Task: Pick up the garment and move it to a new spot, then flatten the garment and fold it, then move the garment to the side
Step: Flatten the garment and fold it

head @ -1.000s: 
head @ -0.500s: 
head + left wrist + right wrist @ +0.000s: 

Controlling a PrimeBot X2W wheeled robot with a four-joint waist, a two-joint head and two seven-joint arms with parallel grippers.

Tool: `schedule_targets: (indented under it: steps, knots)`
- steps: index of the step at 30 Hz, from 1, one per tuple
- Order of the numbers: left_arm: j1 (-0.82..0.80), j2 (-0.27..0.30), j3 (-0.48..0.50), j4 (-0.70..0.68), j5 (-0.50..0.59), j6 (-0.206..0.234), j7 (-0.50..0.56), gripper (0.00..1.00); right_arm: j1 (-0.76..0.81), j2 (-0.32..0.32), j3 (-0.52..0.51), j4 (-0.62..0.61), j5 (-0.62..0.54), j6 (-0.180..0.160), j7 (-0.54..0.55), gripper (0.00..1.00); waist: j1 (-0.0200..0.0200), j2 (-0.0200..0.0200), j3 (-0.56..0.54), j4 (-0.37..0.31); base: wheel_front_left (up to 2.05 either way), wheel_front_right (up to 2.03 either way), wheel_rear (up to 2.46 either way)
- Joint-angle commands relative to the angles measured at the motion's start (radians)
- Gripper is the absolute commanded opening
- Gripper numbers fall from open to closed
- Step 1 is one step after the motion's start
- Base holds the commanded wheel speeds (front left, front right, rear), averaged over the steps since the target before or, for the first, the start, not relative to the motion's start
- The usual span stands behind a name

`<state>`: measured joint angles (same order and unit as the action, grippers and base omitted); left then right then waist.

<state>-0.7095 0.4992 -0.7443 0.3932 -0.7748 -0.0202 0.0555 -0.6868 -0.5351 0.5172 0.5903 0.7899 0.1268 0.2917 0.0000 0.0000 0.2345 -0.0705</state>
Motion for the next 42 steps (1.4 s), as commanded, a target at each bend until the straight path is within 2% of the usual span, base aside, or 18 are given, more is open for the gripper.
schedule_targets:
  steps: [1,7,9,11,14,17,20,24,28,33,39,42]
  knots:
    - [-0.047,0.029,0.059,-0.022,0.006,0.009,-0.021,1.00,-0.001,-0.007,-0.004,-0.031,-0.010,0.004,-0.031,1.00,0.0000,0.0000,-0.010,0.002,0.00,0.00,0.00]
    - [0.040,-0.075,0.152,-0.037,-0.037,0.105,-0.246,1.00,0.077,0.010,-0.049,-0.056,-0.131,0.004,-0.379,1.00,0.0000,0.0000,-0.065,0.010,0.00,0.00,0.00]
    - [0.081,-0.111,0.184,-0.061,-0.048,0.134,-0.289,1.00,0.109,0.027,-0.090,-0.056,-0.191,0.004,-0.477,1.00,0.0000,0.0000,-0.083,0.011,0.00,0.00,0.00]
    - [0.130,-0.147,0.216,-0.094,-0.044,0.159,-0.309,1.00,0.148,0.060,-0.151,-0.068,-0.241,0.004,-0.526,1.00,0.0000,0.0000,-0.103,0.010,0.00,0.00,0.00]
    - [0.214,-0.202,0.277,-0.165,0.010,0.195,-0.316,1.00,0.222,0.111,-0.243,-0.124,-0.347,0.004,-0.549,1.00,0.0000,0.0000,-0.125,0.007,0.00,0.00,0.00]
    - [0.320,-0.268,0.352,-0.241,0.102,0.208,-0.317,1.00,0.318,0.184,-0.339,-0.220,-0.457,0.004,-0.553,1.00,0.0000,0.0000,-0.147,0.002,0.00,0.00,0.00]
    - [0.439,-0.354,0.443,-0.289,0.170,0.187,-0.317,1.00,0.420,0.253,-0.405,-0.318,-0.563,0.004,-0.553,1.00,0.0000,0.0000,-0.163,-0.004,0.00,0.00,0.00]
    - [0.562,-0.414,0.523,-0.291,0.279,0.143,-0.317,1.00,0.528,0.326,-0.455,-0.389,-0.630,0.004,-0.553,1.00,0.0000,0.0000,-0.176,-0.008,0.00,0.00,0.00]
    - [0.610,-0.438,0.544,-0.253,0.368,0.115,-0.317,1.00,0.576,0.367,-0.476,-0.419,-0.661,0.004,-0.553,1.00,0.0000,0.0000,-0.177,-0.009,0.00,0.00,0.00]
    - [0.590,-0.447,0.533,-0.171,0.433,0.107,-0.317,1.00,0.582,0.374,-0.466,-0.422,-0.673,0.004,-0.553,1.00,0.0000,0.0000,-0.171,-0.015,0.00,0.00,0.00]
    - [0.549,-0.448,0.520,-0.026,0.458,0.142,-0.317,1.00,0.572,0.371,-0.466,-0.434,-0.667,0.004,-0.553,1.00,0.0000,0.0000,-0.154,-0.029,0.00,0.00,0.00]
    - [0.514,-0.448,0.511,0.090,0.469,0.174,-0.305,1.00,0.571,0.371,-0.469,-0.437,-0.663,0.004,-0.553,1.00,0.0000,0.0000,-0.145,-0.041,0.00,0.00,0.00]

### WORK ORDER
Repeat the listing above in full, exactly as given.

### RESPONSE
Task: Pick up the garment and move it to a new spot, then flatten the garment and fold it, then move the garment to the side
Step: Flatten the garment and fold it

head @ -1.000s: 
head @ -0.500s: 
head + left wrist + right wrist @ +0.000s: 

Controlling a PrimeBot X2W wheeled robot with a four-joint waist, a two-joint head and two seven-joint arms with parallel grippers.

Tool: `schedule_targets: (indented under it: steps, knots)`
- steps: index of the step at 30 Hz, from 1, one per tuple
- Order of the numbers: left_arm: j1 (-0.82..0.80), j2 (-0.27..0.30), j3 (-0.48..0.50), j4 (-0.70..0.68), j5 (-0.50..0.59), j6 (-0.206..0.234), j7 (-0.50..0.56), gripper (0.00..1.00); right_arm: j1 (-0.76..0.81), j2 (-0.32..0.32), j3 (-0.52..0.51), j4 (-0.62..0.61), j5 (-0.62..0.54), j6 (-0.180..0.160), j7 (-0.54..0.55), gripper (0.00..1.00); waist: j1 (-0.0200..0.0200), j2 (-0.0200..0.0200), j3 (-0.56..0.54), j4 (-0.37..0.31); base: wheel_front_left (up to 2.05 either way), wheel_front_right (up to 2.03 either way), wheel_rear (up to 2.46 either way)
- Joint-angle commands relative to the angles measured at the motion's start (radians)
- Gripper is the absolute commanded opening
- Gripper numbers fall from open to closed
- Step 1 is one step after the motion's start
- Base holds the commanded wheel speeds (front left, front right, rear), averaged over the steps since the target before or, for the first, the start, not relative to the motion's start
- The usual span stands behind a name

`<state>`: measured joint angles (same order and unit as the action, grippers and base omitted); left then right then waist.

<state>-0.7095 0.4992 -0.7443 0.3932 -0.7748 -0.0202 0.0555 -0.6868 -0.5351 0.5172 0.5903 0.7899 0.1268 0.2917 0.0000 0.0000 0.2345 -0.0705</state>
Motion for the next 42 steps (1.4 s), as commanded, a target at each bend until the straight path is within 2% of the usual span, base aside, or 18 are given, more is open for the gripper.
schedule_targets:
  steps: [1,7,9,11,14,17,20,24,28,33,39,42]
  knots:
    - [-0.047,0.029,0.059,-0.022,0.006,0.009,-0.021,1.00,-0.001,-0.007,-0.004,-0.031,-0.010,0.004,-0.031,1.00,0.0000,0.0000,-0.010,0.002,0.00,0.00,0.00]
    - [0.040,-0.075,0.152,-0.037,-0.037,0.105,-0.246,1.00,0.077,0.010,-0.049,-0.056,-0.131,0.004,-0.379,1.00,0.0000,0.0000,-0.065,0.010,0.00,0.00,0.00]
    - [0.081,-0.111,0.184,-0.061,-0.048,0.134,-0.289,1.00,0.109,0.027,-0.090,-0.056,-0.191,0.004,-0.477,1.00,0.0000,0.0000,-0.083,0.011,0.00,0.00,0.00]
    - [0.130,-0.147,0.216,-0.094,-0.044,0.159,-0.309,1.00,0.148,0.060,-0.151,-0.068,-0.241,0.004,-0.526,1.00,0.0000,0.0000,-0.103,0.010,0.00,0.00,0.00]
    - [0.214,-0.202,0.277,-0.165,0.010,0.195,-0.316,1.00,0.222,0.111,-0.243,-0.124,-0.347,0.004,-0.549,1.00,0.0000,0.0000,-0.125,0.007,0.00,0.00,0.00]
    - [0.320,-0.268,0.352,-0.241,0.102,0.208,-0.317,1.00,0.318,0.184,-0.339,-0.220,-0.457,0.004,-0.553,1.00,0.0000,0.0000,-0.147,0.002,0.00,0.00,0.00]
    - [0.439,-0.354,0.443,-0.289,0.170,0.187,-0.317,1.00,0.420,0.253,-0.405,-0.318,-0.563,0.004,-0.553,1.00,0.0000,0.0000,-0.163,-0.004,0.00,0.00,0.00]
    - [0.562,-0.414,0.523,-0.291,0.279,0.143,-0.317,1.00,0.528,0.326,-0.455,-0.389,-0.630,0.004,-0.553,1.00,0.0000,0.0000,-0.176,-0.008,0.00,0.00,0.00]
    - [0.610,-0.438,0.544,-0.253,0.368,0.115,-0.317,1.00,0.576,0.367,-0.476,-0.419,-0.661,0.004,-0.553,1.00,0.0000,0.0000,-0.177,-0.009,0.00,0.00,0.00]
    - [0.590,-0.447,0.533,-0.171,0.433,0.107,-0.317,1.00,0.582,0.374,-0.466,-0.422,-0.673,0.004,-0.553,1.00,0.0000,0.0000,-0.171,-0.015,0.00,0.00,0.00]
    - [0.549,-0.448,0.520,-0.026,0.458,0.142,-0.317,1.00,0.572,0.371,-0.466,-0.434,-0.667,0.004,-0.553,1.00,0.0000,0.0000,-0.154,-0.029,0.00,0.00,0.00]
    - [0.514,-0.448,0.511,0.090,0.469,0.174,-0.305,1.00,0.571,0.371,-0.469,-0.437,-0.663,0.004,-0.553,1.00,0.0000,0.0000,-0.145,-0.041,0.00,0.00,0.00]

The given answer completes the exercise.